*** Supplied material ***

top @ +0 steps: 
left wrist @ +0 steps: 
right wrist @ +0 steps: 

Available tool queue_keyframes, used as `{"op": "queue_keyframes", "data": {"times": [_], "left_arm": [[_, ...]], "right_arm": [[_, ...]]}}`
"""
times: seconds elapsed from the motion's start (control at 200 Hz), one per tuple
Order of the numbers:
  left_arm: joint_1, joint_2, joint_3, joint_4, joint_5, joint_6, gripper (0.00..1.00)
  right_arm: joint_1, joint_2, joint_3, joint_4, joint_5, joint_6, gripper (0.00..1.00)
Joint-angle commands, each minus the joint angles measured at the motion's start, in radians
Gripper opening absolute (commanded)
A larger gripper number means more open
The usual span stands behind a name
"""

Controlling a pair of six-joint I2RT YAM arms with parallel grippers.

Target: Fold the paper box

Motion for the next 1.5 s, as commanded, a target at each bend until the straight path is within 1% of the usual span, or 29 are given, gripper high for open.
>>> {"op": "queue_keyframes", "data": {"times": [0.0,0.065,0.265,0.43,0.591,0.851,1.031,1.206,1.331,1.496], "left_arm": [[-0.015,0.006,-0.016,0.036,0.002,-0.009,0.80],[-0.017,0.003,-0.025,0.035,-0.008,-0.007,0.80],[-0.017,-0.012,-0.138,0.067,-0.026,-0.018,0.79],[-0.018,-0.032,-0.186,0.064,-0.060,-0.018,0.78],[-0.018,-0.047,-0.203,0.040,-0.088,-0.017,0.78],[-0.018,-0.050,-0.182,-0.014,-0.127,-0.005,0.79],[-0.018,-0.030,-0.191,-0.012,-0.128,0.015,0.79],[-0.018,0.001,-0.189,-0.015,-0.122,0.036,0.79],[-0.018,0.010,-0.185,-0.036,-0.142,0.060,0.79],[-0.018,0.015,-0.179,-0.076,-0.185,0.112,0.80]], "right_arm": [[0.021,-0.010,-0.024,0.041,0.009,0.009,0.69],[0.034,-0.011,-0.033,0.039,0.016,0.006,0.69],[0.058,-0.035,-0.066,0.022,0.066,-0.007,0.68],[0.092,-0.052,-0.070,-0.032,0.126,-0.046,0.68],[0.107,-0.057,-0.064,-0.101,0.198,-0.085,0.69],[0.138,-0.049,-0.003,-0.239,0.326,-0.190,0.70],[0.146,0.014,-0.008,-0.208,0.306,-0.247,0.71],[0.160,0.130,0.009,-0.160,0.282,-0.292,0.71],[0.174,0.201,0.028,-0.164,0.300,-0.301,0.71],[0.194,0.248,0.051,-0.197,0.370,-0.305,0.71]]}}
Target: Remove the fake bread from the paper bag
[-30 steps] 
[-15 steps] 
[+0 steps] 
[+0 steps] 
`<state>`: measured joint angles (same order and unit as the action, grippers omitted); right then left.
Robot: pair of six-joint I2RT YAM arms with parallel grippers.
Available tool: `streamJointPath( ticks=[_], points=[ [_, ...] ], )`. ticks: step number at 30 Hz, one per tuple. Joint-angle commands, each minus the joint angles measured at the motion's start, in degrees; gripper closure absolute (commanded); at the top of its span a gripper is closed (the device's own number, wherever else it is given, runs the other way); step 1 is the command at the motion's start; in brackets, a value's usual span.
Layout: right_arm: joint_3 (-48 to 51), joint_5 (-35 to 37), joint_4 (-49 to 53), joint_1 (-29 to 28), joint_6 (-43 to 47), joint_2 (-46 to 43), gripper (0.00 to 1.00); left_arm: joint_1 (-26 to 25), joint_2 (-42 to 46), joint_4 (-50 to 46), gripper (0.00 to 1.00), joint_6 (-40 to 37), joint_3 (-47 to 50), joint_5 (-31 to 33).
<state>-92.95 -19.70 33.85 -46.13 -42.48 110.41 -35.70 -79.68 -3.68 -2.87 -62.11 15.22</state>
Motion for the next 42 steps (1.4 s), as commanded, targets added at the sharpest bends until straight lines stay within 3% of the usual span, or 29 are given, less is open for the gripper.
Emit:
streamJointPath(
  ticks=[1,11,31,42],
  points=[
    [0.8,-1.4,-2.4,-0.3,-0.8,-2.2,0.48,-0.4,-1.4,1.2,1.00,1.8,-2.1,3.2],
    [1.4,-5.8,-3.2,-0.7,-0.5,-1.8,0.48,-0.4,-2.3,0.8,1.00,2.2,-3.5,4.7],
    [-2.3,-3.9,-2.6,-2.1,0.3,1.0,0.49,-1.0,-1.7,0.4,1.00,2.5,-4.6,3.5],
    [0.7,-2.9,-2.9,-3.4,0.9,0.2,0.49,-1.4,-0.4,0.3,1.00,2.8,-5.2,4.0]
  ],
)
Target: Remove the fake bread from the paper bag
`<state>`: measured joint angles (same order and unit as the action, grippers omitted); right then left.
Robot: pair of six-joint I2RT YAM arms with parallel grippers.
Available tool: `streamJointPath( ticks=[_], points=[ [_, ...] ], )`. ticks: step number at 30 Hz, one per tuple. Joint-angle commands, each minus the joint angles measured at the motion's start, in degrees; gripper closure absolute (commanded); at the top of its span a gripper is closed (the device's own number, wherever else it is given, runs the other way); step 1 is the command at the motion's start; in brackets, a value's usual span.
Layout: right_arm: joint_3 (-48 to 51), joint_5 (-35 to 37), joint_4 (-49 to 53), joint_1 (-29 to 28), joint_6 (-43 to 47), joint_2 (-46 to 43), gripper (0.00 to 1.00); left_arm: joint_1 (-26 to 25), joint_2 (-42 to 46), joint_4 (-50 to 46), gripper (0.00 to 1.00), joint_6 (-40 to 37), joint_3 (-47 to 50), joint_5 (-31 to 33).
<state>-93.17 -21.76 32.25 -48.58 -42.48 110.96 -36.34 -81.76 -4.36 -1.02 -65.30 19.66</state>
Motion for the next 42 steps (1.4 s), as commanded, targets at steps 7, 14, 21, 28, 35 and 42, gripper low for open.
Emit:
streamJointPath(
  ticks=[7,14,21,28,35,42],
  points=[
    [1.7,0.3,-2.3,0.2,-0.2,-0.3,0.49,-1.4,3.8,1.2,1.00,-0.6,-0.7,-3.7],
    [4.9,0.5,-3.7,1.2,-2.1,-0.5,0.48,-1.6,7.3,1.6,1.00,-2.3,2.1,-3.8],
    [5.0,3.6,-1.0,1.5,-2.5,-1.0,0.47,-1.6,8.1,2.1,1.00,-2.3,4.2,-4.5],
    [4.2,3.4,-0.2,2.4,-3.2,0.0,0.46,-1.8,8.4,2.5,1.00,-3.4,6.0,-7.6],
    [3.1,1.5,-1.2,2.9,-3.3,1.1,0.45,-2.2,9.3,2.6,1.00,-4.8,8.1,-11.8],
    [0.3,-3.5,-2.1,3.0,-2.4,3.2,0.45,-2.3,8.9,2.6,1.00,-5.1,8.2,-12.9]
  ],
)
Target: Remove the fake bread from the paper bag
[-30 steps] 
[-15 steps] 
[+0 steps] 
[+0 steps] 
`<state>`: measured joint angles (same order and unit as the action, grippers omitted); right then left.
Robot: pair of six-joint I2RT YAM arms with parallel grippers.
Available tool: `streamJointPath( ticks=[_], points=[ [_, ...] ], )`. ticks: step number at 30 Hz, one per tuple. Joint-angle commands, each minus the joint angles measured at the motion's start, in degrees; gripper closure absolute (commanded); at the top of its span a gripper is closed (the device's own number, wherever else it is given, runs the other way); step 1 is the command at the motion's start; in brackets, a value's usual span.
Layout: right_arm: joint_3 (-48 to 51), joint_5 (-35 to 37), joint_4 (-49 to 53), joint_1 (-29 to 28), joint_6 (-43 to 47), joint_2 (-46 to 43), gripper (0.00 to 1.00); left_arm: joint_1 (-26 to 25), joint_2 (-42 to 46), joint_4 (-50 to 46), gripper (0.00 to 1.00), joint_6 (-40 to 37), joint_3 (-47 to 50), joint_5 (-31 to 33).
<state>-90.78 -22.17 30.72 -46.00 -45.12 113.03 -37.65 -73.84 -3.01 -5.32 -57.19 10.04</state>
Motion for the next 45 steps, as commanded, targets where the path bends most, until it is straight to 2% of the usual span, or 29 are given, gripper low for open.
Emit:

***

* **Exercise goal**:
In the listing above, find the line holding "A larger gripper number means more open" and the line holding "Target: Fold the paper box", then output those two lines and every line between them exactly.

* **Solution to this problem**:
A larger gripper number means more open
The usual span stands behind a name
"""

Controlling a pair of six-joint I2RT YAM arms with parallel grippers.

Target: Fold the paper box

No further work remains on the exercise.